DATA EXCERPTS:
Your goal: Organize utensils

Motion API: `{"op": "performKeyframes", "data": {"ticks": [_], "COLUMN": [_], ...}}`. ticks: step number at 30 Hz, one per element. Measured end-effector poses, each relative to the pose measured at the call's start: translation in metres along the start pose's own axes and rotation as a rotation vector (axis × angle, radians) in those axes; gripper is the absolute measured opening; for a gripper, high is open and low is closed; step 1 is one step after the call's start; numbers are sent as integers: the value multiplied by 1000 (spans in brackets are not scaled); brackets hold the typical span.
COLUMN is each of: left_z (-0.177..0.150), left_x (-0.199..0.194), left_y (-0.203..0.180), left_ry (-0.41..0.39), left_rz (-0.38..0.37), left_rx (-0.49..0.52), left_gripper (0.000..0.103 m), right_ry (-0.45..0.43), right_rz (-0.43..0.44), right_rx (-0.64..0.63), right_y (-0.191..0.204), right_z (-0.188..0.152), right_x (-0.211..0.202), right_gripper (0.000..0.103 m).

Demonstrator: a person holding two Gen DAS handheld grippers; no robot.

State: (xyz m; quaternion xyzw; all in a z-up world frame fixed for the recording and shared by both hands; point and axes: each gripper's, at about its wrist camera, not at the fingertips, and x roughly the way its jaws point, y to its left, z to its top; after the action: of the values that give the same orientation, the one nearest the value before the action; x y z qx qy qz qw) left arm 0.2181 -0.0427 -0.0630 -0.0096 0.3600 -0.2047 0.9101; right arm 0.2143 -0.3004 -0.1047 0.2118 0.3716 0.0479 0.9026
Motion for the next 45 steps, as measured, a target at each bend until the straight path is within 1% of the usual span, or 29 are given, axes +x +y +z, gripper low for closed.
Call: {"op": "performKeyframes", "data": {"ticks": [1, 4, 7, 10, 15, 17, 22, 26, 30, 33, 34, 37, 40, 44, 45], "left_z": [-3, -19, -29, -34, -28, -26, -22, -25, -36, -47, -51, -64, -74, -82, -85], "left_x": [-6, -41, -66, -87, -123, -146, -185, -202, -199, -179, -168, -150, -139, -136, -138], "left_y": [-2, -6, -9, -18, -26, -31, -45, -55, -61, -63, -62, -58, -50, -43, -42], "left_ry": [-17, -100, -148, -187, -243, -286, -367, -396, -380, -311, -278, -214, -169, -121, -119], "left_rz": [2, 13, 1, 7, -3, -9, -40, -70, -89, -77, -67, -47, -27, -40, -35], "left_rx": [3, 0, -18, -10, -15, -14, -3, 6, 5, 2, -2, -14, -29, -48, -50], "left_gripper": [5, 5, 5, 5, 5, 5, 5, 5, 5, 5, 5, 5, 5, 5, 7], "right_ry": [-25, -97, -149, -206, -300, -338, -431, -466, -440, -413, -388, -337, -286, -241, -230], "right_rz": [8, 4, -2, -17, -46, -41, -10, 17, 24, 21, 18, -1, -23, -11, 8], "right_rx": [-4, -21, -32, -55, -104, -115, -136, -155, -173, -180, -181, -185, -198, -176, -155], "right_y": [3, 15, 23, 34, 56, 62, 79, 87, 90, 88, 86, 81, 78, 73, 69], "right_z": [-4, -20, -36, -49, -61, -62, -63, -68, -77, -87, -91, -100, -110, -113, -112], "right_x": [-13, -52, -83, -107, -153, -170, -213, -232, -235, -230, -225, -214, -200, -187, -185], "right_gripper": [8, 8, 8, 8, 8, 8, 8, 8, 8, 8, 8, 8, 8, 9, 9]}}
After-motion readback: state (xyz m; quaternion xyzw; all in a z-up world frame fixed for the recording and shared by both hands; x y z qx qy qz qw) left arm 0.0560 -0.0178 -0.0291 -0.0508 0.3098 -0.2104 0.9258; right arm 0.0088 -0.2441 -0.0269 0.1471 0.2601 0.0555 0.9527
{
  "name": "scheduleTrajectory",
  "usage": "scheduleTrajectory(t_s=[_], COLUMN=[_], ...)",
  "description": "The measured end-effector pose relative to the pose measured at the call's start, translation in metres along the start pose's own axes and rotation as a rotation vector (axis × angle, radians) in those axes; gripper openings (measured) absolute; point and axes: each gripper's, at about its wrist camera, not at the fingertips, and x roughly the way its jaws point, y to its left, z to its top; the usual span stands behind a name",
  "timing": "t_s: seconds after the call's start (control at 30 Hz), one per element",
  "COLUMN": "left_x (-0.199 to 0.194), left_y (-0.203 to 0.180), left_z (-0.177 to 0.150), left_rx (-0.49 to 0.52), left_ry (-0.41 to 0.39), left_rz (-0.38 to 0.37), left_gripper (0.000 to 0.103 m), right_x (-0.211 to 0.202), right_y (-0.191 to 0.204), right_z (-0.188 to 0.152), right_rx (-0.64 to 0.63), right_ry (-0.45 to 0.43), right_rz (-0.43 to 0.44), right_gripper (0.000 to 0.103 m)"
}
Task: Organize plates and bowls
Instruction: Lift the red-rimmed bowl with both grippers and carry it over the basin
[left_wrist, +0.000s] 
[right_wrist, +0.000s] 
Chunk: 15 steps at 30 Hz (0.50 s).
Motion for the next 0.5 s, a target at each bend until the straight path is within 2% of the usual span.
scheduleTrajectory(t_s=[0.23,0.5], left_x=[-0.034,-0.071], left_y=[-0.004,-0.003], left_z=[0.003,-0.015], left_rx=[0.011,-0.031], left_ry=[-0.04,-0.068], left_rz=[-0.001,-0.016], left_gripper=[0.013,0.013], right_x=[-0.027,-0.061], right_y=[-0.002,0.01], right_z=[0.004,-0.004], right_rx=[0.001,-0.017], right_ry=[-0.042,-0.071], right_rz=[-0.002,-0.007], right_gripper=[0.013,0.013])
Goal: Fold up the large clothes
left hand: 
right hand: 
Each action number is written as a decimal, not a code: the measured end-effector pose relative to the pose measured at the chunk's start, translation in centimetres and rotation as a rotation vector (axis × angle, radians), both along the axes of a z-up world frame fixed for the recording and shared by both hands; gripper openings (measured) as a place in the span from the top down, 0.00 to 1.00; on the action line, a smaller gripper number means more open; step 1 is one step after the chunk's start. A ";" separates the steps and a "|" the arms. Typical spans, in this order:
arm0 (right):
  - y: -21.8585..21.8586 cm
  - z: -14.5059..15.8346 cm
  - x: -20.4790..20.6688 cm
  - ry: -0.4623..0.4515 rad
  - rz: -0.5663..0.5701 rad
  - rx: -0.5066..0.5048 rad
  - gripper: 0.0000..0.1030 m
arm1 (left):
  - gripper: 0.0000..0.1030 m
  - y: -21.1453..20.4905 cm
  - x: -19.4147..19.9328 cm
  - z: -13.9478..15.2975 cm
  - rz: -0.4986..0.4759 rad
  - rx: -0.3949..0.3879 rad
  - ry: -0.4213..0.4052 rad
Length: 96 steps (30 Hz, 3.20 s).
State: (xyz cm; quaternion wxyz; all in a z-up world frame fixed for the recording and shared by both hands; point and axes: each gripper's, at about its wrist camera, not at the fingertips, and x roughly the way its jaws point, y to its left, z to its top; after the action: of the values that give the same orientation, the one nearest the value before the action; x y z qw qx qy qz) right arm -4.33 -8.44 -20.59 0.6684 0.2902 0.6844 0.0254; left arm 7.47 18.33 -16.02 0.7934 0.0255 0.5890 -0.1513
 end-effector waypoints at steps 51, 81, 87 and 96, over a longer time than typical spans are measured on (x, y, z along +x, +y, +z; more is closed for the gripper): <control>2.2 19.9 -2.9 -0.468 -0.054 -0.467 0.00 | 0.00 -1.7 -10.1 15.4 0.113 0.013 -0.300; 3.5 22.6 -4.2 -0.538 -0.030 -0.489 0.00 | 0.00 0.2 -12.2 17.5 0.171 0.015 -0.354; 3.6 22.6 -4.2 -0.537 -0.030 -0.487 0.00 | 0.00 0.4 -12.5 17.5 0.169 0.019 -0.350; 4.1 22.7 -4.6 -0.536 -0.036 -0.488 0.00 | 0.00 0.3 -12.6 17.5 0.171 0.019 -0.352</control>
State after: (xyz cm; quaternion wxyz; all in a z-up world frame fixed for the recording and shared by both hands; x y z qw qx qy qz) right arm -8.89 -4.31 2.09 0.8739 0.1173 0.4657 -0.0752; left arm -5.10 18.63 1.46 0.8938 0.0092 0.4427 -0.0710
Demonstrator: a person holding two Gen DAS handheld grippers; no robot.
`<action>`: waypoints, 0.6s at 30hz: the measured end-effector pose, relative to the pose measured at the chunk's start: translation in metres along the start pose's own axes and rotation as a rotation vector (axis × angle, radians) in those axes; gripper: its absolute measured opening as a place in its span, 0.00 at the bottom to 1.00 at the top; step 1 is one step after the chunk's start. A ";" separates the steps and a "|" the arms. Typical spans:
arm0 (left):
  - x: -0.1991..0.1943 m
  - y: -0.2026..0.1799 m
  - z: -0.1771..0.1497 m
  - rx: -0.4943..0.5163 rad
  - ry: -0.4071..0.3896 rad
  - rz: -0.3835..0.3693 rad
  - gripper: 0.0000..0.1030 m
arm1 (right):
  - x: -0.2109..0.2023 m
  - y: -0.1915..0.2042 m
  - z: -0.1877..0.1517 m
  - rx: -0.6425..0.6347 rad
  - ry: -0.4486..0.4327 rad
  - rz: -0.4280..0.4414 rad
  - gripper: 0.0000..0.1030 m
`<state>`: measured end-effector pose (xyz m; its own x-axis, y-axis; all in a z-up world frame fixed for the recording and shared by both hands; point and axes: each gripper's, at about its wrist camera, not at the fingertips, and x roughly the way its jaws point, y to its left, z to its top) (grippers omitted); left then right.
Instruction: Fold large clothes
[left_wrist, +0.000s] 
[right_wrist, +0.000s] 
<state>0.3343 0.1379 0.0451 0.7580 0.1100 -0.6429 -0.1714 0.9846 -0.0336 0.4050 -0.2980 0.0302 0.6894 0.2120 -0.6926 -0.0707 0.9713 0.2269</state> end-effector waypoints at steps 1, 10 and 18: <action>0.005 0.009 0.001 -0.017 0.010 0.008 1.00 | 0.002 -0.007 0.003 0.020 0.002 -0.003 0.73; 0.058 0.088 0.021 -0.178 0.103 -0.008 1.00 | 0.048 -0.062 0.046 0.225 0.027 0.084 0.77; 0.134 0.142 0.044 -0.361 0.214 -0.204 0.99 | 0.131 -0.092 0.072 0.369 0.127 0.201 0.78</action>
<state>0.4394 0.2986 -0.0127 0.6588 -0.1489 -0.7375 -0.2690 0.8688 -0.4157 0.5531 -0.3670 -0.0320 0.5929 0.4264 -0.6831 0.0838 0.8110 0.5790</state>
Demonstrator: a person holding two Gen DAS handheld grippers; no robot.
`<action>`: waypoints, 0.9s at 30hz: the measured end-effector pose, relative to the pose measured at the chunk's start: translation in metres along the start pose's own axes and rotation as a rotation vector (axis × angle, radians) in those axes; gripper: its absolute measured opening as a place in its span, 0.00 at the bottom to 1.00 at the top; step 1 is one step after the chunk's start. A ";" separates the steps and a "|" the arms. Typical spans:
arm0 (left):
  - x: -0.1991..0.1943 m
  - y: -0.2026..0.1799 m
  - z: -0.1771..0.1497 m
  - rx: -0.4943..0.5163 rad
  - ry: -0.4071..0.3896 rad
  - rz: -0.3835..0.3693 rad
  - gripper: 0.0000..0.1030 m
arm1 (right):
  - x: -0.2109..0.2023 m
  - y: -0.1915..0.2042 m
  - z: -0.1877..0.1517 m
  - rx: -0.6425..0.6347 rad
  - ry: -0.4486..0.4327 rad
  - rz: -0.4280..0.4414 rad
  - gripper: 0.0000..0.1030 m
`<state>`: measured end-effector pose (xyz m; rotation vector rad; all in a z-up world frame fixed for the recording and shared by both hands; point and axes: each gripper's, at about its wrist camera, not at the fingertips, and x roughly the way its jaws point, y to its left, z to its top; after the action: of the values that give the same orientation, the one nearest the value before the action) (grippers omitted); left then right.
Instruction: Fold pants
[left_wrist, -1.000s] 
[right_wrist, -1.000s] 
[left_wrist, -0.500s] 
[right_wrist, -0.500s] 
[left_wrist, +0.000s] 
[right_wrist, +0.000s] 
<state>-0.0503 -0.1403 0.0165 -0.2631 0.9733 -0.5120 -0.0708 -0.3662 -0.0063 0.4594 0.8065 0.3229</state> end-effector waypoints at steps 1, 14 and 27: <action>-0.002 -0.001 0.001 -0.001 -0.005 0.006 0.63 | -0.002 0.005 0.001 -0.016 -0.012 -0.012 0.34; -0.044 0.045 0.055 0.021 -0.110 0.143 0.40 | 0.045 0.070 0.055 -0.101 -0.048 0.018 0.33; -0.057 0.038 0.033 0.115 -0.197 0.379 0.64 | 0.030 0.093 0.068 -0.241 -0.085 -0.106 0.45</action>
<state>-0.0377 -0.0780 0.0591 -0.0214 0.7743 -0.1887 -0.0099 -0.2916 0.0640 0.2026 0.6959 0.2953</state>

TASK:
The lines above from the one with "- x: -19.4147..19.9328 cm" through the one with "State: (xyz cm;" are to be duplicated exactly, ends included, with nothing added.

RESULT:
  - x: -19.4147..19.9328 cm
  - z: -13.9478..15.2975 cm
  - rz: -0.4986..0.4759 rad
  - rx: -0.3949..0.3879 rad
  - ry: -0.4213..0.4052 rad
Length: 96 steps (30 Hz, 3.20 s).
State: (xyz cm; quaternion wxyz; all in a z-up world frame fixed for the recording and shared by both hands; point and axes: each gripper's, at about its wrist camera, not at the fingertips, and x roughly the way its jaws point, y to its left, z to its top; after the action: of the values that give the same orientation, the one nearest the value before the action; x y z qw qx qy qz) right arm -4.33 -8.44 -20.59 0.6684 0.2902 0.6844 0.0254; left arm 7.47 18.33 -16.02 0.7934 0.0255 0.5890 -0.1513

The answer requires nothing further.